§ WHAT IS REQUIRED
Look through the data below for the line with "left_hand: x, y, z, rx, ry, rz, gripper" and the line with "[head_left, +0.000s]", then transcribe exactly from the first through the second, leaving out all pictures.
○ ○ ○ ○ ○ ○ ○
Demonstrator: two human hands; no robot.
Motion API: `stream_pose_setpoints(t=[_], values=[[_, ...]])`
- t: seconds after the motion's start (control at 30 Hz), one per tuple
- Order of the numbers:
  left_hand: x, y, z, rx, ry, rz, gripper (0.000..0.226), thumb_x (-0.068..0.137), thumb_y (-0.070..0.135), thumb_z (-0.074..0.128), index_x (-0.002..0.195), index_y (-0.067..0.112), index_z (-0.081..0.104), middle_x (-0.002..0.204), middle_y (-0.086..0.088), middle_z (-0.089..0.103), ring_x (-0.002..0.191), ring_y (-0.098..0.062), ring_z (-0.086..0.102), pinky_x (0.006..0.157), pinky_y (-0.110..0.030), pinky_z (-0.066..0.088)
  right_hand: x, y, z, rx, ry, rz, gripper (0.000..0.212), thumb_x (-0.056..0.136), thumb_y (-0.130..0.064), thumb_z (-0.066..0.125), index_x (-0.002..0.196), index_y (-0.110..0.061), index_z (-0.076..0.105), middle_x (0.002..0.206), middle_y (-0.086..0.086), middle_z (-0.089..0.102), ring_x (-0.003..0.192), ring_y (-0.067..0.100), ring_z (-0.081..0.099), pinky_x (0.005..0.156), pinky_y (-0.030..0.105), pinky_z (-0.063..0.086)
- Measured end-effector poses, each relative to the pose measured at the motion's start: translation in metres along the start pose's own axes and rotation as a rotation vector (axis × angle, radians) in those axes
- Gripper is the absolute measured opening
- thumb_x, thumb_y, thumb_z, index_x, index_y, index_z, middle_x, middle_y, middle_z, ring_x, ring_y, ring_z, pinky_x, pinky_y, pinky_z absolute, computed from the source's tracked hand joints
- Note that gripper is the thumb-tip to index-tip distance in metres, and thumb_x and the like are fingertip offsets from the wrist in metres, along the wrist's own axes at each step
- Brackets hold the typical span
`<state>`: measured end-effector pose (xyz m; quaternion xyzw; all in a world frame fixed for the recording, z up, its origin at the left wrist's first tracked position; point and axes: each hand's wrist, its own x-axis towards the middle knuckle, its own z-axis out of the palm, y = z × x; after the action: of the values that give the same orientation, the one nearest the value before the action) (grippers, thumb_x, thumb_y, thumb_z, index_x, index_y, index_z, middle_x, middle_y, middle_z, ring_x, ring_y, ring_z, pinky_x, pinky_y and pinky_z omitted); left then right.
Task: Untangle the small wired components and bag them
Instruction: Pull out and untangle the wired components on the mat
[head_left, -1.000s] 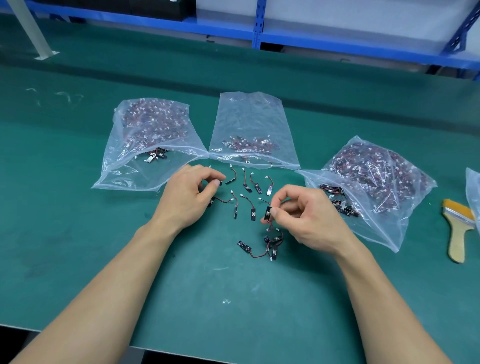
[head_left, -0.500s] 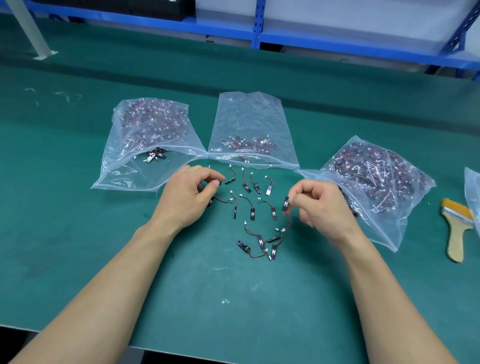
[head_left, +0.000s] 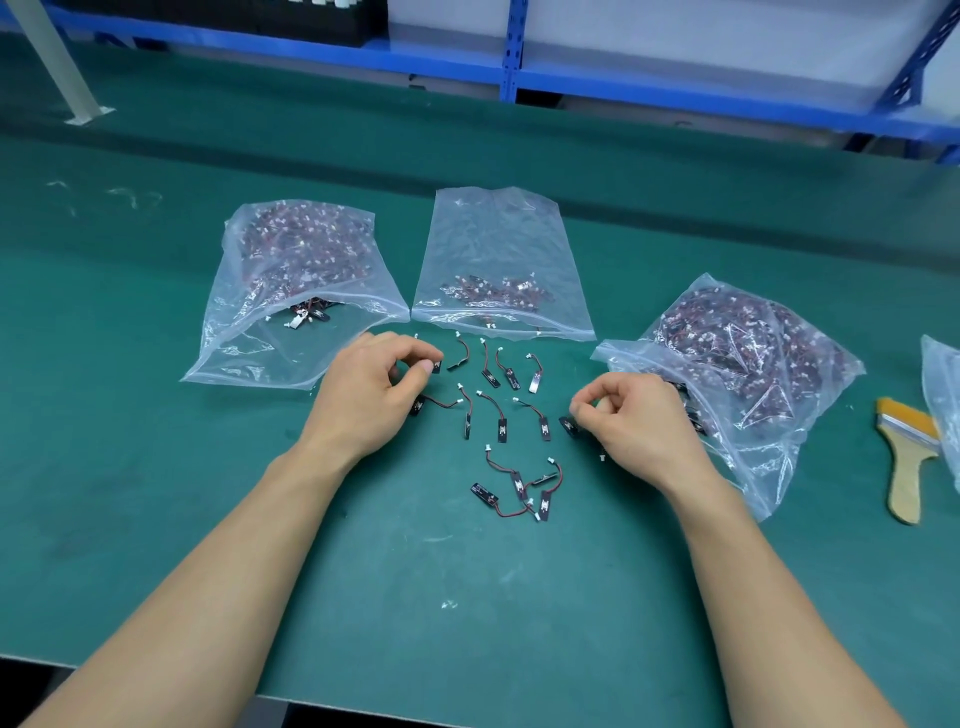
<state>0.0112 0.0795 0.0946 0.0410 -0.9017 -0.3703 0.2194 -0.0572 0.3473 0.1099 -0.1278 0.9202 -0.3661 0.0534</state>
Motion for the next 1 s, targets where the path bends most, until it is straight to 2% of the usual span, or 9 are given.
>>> stream_pose_setpoints(t=[0.1, 0.23, 0.37, 0.5, 0.67, 0.77, 0.83, 0.9, 1.0], values=[[0.001, -0.002, 0.000, 0.004, 0.030, -0.014, 0.016, 0.094, 0.017, 0.065, 0.096, 0.030, 0.075, 0.067, 0.024, 0.054, 0.075, 0.000, 0.047, 0.071, -0.020, 0.035, 0.000, 0.001, -0.001, 0.006, 0.016, -0.008, 0.014, 0.085, -0.015, 0.069, 0.074, -0.024, 0.067, 0.045, -0.007, 0.058, 0.042, 0.003, 0.052, 0.049, 0.011, 0.035], [0.003, -0.006, 0.001, 0.006, 0.063, -0.067, 0.017, 0.093, 0.017, 0.063, 0.096, 0.029, 0.075, 0.069, 0.033, 0.056, 0.073, 0.000, 0.049, 0.069, -0.017, 0.034, -0.002, 0.002, -0.002, -0.006, -0.019, -0.027, 0.012, 0.080, -0.017, 0.076, 0.075, -0.024, 0.068, 0.051, -0.007, 0.064, 0.046, 0.002, 0.057, 0.059, 0.019, 0.041], [0.003, -0.008, 0.002, -0.025, 0.070, -0.129, 0.020, 0.093, 0.017, 0.063, 0.093, 0.034, 0.073, 0.064, 0.021, 0.053, 0.067, -0.001, 0.048, 0.064, -0.014, 0.034, -0.002, 0.002, 0.000, -0.066, -0.025, -0.053, 0.013, 0.079, -0.020, 0.078, 0.072, -0.024, 0.068, 0.053, -0.004, 0.064, 0.054, 0.014, 0.062, 0.065, 0.027, 0.051], [0.004, -0.010, 0.003, -0.072, 0.068, -0.172, 0.025, 0.093, 0.018, 0.063, 0.088, 0.041, 0.069, 0.064, 0.013, 0.052, 0.061, -0.003, 0.047, 0.058, -0.011, 0.033, 0.000, 0.002, 0.001, -0.072, -0.010, -0.054, 0.016, 0.081, -0.022, 0.077, 0.068, -0.024, 0.069, 0.048, -0.008, 0.059, 0.052, 0.013, 0.061, 0.059, 0.025, 0.044], [0.006, -0.012, 0.004, -0.106, 0.051, -0.193, 0.031, 0.093, 0.018, 0.063, 0.084, 0.047, 0.065, 0.073, 0.004, 0.062, 0.061, -0.004, 0.046, 0.058, -0.009, 0.036, 0.001, 0.001, 0.002, -0.025, 0.008, -0.023, 0.019, 0.083, -0.026, 0.076, 0.065, -0.023, 0.069, 0.045, -0.011, 0.056, 0.045, 0.002, 0.053, 0.054, 0.024, 0.038], [0.006, -0.012, 0.004, -0.094, 0.049, -0.190, 0.028, 0.094, 0.018, 0.063, 0.086, 0.045, 0.066, 0.067, 0.015, 0.055, 0.061, -0.003, 0.046, 0.059, -0.011, 0.035, 0.002, 0.002, 0.001, -0.021, 0.004, -0.018, 0.020, 0.082, -0.026, 0.076, 0.064, -0.023, 0.069, 0.044, -0.011, 0.056, 0.044, 0.002, 0.051, 0.054, 0.024, 0.038], [0.005, -0.011, 0.004, -0.064, 0.024, -0.122, 0.022, 0.095, 0.020, 0.062, 0.094, 0.041, 0.070, 0.074, 0.023, 0.055, 0.071, 0.001, 0.046, 0.068, -0.015, 0.035, 0.001, 0.002, 0.002, -0.025, -0.010, -0.018, 0.021, 0.083, -0.027, 0.075, 0.064, -0.023, 0.069, 0.044, -0.011, 0.056, 0.044, 0.003, 0.051, 0.055, 0.024, 0.038], [0.005, -0.010, 0.005, 0.011, -0.037, -0.031, 0.020, 0.099, 0.027, 0.058, 0.108, 0.036, 0.072, 0.098, 0.022, 0.057, 0.093, -0.001, 0.044, 0.088, -0.024, 0.035, 0.002, 0.002, 0.002, -0.024, -0.005, -0.016, 0.022, 0.083, -0.027, 0.075, 0.063, -0.022, 0.068, 0.044, -0.010, 0.056, 0.044, 0.003, 0.049, 0.055, 0.024, 0.038], [0.005, -0.011, 0.008, 0.183, -0.127, 0.002, 0.030, 0.102, 0.036, 0.048, 0.126, 0.040, 0.065, 0.133, 0.020, 0.050, 0.124, -0.007, 0.033, 0.109, -0.031, 0.019, 0.002, 0.002, 0.002, -0.021, 0.008, -0.012, 0.023, 0.084, -0.028, 0.075, 0.064, -0.020, 0.068, 0.044, -0.010, 0.054, 0.044, 0.004, 0.048, 0.055, 0.025, 0.038]])
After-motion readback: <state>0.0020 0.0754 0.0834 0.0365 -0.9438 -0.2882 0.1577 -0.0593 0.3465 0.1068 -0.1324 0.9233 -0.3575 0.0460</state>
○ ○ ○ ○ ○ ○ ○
§ EXERCISE RESULT
  left_hand: x, y, z, rx, ry, rz, gripper (0.000..0.226), thumb_x (-0.068..0.137), thumb_y (-0.070..0.135), thumb_z (-0.074..0.128), index_x (-0.002..0.195), index_y (-0.067..0.112), index_z (-0.081..0.104), middle_x (-0.002..0.204), middle_y (-0.086..0.088), middle_z (-0.089..0.103), ring_x (-0.002..0.191), ring_y (-0.098..0.062), ring_z (-0.086..0.102), pinky_x (0.006..0.157), pinky_y (-0.110..0.030), pinky_z (-0.066..0.088)
  right_hand: x, y, z, rx, ry, rz, gripper (0.000..0.212), thumb_x (-0.056..0.136), thumb_y (-0.130..0.064), thumb_z (-0.066..0.125), index_x (-0.002..0.196), index_y (-0.110..0.061), index_z (-0.076..0.105), middle_x (0.002..0.206), middle_y (-0.086..0.086), middle_z (-0.089..0.102), ring_x (-0.003..0.192), ring_y (-0.067..0.100), ring_z (-0.081..0.099), pinky_x (0.005..0.156), pinky_y (-0.030..0.105), pinky_z (-0.063..0.086)
- Measured end-effector poses, each relative to the pose measured at the motion's start: translation in metres along the start pose's own axes and rotation as a rotation vector (axis × angle, radians) in those axes
- Gripper is the absolute measured opening
- thumb_x, thumb_y, thumb_z, index_x, index_y, index_z, middle_x, middle_y, middle_z, ring_x, ring_y, ring_z, pinky_x, pinky_y, pinky_z absolute, computed from the source's tracked hand joints
- Note that gripper is the thumb-tip to index-tip distance in metres, and thumb_x and the like are fingertip offsets from the wrist in metres, along the wrist's own axes at each step
- Brackets hold the typical span
`<state>`: measured end-effector pose (xyz m; quaternion xyzw; all in a world frame fixed for the recording, z up, its origin at the left wrist's first tracked position; point and axes: each hand's wrist, its own x-axis towards the middle knuckle, its own z-axis out of the palm, y = z × x; after the action: of the values that give the same orientation, the one nearest the value before the action) (grippers, thumb_x, thumb_y, thumb_z, index_x, index_y, index_z, middle_x, middle_y, middle_z, ring_x, ring_y, ring_z, pinky_x, pinky_y and pinky_z omitted); left then right.
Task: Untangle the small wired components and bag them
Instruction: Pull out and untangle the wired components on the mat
[head_left, -1.000s] 
[head_left, -0.500s] 
[head_left, +0.000s] 

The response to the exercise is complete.